IDEATION
Where the Story Begins
At the very beginning , our talented artist Sunyu had already got an idea for the automaton in his mind which was making a elegant ballerina doing fouette turns. We all liked this idea, so we directly started the Post-It-Notes ideation process. After brainstorming, we finally had the theme, which was a ballerina doing fouette on a walking swan.
FIRST INSPIRATION
After we had the theme for our automaton, I spent a lot of time thinking about the mechanism we should use for the fouette motion. However, nothing came to mind until an easy ECE 310's lecture. Since that lecture was quite easy, I got bored and started thinking something else. All of a sudden, a brilliant idea just popped into my head. Then, I drew it down and that's how our first inspiration came from.
FROM IDEA TO DIGITALÂ WORLD
From 1 to 2
After all my teammates agreed with my idea, I started converting the from paper to Creo. Actually, it was much harder than I thought it would be. Even though we had a pretty complete idea, some details, such as gear ratio and connection method, were still a pain in the butt. After more than ten hours' struggling, I finally finished our first Creo design.

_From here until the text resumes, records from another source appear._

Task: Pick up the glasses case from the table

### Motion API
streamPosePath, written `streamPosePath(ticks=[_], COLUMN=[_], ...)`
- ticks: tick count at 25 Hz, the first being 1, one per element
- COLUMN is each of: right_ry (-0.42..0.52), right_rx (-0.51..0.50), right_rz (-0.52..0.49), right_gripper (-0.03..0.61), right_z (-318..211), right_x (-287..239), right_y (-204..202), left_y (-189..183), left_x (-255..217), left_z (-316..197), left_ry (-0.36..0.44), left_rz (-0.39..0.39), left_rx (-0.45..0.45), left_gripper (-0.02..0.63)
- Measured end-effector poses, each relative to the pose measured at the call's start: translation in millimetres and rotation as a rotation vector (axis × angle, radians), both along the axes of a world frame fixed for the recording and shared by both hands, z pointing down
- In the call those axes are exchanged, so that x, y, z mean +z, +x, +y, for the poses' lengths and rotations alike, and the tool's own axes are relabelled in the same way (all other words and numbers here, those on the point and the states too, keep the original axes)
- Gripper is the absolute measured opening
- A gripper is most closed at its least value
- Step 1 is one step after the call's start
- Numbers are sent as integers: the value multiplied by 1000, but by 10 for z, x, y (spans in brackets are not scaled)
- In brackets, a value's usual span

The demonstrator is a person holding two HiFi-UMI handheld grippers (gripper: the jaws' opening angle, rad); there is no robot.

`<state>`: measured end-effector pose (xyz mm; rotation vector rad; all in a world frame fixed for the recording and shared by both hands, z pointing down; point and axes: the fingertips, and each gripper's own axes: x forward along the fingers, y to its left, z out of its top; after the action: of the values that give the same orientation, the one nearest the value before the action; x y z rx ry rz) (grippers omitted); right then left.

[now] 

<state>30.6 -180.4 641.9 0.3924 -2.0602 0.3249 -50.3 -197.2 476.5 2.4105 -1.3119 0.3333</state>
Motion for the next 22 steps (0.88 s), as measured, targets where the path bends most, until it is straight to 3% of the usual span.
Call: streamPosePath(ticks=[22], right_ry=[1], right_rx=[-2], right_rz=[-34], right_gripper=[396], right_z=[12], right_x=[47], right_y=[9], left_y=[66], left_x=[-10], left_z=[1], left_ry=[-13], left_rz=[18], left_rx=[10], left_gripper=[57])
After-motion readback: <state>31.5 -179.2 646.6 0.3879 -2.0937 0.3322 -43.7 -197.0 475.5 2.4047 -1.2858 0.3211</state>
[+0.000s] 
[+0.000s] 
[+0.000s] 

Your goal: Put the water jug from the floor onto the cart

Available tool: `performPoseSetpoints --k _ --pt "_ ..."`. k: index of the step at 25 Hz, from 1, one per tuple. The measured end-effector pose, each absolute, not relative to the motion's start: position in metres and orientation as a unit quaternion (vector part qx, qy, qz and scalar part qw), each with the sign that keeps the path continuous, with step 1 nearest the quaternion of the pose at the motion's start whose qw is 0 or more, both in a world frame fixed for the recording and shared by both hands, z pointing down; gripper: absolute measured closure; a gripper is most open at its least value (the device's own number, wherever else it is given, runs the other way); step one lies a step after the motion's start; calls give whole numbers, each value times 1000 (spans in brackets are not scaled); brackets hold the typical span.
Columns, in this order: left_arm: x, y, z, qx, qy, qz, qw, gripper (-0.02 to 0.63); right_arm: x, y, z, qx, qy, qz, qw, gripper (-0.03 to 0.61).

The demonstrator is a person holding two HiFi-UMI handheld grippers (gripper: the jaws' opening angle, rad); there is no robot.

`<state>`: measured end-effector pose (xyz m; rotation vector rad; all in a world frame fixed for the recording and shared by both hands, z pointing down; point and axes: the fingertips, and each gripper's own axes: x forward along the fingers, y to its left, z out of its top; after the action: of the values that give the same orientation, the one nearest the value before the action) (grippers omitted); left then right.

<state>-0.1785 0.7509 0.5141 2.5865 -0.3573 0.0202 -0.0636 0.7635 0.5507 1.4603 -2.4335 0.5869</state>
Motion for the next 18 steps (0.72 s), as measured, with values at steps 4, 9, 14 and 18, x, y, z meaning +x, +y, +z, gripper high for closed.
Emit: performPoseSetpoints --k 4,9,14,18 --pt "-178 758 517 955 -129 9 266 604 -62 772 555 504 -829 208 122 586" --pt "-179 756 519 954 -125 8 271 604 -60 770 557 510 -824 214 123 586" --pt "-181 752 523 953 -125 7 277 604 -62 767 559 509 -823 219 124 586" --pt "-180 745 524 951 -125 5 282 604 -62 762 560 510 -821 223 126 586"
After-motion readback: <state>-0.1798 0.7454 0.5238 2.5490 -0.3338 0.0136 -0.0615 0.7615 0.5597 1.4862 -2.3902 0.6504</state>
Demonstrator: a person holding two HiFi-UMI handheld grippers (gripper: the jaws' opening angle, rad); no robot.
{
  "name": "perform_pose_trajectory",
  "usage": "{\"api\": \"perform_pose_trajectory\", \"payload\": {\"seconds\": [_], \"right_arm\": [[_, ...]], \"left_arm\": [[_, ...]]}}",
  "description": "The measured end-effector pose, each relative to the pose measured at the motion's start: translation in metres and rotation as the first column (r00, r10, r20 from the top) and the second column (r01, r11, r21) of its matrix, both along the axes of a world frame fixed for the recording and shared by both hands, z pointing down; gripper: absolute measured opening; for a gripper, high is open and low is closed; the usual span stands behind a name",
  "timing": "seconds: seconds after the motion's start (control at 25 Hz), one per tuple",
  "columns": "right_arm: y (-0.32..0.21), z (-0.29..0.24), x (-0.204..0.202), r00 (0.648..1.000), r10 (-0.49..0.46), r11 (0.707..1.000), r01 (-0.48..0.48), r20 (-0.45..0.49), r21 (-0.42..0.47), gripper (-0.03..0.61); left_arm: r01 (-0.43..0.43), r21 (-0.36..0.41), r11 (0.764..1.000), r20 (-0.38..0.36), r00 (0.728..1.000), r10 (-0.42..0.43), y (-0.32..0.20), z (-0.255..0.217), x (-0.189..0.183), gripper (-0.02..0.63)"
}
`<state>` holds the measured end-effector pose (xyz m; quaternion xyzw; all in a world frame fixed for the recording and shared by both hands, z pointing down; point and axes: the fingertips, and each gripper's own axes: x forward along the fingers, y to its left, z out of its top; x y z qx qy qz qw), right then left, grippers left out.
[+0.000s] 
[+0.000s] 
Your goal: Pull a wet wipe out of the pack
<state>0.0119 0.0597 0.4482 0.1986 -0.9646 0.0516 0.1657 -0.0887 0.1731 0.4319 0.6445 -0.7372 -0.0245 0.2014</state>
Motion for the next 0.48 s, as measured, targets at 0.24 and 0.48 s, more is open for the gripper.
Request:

Credit to Professor Liebenberg
Credit to Jiheng Jing
Credit to Professor Liebenberg
FROM DIGITAL WORLD TO REAL WORLD
From 2 to 100
After we had our Creo design, we started making it in the digital world. Once again, it was much harder than I thought. This time, we have met a lot of real world issues, such as the rod was not smooth enough and the top plate was not flat enough. Finally, after we solved all the real world issues, we proudly presented an elegant ballerina in Engineering Open House and received a lot of praise.
In this automaton project, we used a four bar linkage mechanism to control the main shaft which can move up and down so that it can control the leg motion. As for the body rotation, we used a set of bevel gears to change rotation's direction. By doing this, we successfully imitate the ballerina's motion.
WALKER DESIGN
From 100 to 0
After Engineering Open House, we started designing the walker as well as the new version of our automaton that can be place on the walker. This time, my teammates Alan and Ian took over the design and I started working on PVA and DFA analysis of our leg mechanism. After a month's design, we finally had our Creo model for the walker.
Credit to Sunyu Wang
Credit to Sunyu Wang
Credit to Sunyu Wang
WALKER MANUFACTURING
From Simulation to Real World
After we finished designing the walker and automaton, we started making them in real world. This time, as we have expected, we met a lot of challenges in real world. For example, with this chassis design, our walker was really hard to walk on the grass robustly. What's more, our ground link's orientation was wrong, which means our walker can't walk as well as we expected. This time, I think we made a mistake. Instead of immediately redesigning the chassis, we chose to keep using it because we thought it would be good enough. I believe this strategy mistake was one of the key points which led us to the failure in the final competition.
Credit to ME 370 Instructors
Credit to ME 370 Instructors
Credit to ME 370 Instructors
FINAL COMPETITION
Real World Real Challenge
Before final competition, our walker had already been able to walk on the grass. However, in order to make our walker better, we tested it with several different leg mechanisms. Some of the leg mechanisms were very long, which exerted a huge amount of torque on the motor as well as the gears. Since our gears were made out of Delrin, which is very soft, after those several tests, fatigue failures occurred at gears. Unfortunately, none of us noticed that issue. Thus, during the final competition, the gear that directly connected to the crank failed and our walker did not finished the competition.
CONCLUSIONS
Learning From Failure
After finished this project, I made a list of what we did wrong in this project in order to prevent them from happening again:
1. We should not let one person do one job. When we started designing the walker, we were separated to do different tasks. I did all PVA and DFA analyses by myself, Alan designed the whole chassis by himself, Ian redesigned the automaton by himself, and Sunyu did all artistic things by himself. This is definitely very efficient, but at the same time, it is hard for other teammates to find the implicit problems in one task. For example, if I made a minor mistake in PVA analysis, I believe no one would be able to find that because they did not get involve with that task. So I might be the only one who can find the problem. But since it is my work, it will be hard for me to find the minor mistake in my work. So I would recommend that next time we should have two person working on same task, which will significantly decrease the probability of making mistakes.
2. If we find a problem in our design, we should be able to admit it and change the design as soon as possible. For our project, we found some shortcomings in our chassis design a couple weeks before final competition. However, instead of changing the design and making a new one, we chose to keep working on this non-perfect prototype, which was one of the key point that led us to the failure in final competition. So in the future, once we have identified a problem in our prototype, we should design a new one instead of insisting on the non-perfect one.